▶ [About this task]: Pull out every line with the word "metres" from the entries below.

---------- Supplied information

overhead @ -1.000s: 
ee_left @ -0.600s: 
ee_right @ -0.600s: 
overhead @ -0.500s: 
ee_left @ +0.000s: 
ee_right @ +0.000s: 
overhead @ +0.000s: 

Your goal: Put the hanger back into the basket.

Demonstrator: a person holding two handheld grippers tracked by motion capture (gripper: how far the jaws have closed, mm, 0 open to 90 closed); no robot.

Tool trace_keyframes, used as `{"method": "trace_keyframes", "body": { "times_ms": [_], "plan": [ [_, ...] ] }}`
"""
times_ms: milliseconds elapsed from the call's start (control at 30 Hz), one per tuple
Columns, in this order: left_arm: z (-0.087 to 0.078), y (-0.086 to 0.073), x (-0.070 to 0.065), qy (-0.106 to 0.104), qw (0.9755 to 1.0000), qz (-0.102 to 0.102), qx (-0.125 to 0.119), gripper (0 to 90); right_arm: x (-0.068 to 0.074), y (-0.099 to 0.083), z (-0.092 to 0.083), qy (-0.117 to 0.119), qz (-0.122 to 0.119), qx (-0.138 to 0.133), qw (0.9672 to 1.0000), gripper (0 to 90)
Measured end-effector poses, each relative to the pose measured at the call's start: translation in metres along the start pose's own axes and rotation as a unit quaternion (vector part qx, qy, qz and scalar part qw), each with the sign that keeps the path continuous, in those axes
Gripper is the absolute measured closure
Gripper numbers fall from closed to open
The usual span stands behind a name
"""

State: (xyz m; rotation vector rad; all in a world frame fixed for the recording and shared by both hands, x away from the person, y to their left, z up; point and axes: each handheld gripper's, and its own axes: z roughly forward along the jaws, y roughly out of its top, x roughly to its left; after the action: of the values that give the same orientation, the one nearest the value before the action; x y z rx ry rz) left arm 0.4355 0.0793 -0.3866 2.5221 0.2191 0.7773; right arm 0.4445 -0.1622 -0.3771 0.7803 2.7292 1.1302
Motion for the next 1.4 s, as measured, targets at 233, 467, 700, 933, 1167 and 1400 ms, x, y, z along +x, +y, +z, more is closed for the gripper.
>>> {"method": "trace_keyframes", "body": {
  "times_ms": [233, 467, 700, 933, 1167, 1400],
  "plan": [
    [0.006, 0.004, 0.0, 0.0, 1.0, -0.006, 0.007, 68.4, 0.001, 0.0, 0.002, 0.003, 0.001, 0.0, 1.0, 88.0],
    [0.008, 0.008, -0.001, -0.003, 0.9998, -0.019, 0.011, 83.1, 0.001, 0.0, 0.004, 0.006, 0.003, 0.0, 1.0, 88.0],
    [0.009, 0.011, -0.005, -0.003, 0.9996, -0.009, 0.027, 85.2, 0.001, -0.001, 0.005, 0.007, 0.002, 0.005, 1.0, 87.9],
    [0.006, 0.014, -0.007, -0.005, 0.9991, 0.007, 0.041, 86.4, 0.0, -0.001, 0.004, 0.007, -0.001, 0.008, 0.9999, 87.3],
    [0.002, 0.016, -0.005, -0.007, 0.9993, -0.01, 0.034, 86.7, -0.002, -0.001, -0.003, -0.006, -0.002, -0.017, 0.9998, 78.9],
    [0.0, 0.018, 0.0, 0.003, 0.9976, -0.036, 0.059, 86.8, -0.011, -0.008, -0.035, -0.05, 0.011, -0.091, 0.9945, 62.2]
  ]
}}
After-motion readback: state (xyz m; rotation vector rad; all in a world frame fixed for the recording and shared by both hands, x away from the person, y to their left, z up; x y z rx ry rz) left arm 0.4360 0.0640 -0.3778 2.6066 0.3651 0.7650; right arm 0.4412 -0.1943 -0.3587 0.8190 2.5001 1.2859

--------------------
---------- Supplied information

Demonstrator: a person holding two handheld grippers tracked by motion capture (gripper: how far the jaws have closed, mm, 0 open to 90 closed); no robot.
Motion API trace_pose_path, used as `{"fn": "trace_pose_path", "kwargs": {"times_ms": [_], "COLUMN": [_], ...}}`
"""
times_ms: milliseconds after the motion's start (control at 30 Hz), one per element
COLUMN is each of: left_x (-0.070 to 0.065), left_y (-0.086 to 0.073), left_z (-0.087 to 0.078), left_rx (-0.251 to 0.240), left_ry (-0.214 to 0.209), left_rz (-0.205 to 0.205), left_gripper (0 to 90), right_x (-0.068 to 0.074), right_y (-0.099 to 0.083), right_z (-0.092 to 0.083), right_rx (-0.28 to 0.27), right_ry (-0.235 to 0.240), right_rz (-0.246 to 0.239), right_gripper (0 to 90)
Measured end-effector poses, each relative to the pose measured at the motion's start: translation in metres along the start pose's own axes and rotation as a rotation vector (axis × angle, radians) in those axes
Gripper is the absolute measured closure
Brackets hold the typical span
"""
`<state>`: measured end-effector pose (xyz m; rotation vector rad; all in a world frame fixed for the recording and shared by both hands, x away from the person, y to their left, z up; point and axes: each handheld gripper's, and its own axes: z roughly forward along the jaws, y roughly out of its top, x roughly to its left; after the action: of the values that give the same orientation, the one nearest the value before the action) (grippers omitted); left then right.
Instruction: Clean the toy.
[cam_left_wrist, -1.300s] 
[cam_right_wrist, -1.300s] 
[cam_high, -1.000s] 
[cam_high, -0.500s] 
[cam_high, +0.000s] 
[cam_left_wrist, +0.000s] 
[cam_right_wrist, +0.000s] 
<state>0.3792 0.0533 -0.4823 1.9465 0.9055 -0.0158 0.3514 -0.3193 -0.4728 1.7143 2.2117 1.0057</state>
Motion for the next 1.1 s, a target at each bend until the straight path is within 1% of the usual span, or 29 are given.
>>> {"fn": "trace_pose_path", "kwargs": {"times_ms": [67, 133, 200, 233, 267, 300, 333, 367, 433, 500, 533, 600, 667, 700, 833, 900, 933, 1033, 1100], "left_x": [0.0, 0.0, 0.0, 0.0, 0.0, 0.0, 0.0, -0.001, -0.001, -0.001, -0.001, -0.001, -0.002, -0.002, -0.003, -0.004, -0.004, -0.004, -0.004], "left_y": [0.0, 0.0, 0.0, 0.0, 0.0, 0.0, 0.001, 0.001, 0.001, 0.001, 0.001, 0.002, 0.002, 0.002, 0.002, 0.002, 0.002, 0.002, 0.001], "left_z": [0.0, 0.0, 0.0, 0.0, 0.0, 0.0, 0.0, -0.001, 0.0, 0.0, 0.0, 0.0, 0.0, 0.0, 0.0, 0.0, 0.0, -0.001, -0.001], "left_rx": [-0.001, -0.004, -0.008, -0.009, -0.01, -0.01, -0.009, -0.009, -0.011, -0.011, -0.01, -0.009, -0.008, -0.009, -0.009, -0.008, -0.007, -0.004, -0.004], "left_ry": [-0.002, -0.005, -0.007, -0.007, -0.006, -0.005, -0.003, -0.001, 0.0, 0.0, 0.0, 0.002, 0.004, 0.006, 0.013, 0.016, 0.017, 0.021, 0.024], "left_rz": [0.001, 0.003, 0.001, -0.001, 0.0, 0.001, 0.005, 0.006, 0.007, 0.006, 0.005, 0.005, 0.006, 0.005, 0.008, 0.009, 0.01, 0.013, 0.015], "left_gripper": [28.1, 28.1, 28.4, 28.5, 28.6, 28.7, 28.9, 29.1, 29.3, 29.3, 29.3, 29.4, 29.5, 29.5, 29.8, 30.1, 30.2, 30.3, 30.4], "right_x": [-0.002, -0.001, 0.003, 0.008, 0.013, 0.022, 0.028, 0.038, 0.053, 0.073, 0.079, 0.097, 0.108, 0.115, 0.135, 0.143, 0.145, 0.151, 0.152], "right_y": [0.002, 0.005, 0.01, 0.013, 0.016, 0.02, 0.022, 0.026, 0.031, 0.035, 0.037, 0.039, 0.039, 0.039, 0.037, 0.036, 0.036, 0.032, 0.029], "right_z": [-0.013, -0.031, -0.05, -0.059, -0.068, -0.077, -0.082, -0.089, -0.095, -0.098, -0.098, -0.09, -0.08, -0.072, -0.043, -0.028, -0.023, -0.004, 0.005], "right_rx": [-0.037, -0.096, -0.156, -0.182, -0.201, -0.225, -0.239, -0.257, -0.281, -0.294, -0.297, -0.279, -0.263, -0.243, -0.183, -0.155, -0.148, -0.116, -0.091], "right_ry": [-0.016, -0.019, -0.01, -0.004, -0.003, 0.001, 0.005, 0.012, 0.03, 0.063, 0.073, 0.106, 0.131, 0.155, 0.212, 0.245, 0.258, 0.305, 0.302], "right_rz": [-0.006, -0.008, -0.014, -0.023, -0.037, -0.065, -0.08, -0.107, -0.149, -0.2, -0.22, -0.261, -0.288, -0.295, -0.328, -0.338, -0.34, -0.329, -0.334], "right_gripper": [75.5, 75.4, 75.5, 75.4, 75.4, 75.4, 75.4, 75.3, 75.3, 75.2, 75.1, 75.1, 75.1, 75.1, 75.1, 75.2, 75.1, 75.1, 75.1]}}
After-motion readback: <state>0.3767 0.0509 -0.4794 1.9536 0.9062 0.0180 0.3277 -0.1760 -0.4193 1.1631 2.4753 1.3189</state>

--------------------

▶ [Answer]:
Measured end-effector poses, each relative to the pose measured at the call's start: translation in metres along the start pose's own axes and rotation as a unit quaternion (vector part qx, qy, qz and scalar part qw), each with the sign that keeps the path continuous, in those axes
Measured end-effector poses, each relative to the pose measured at the motion's start: translation in metres along the start pose's own axes and rotation as a rotation vector (axis × angle, radians) in those axes

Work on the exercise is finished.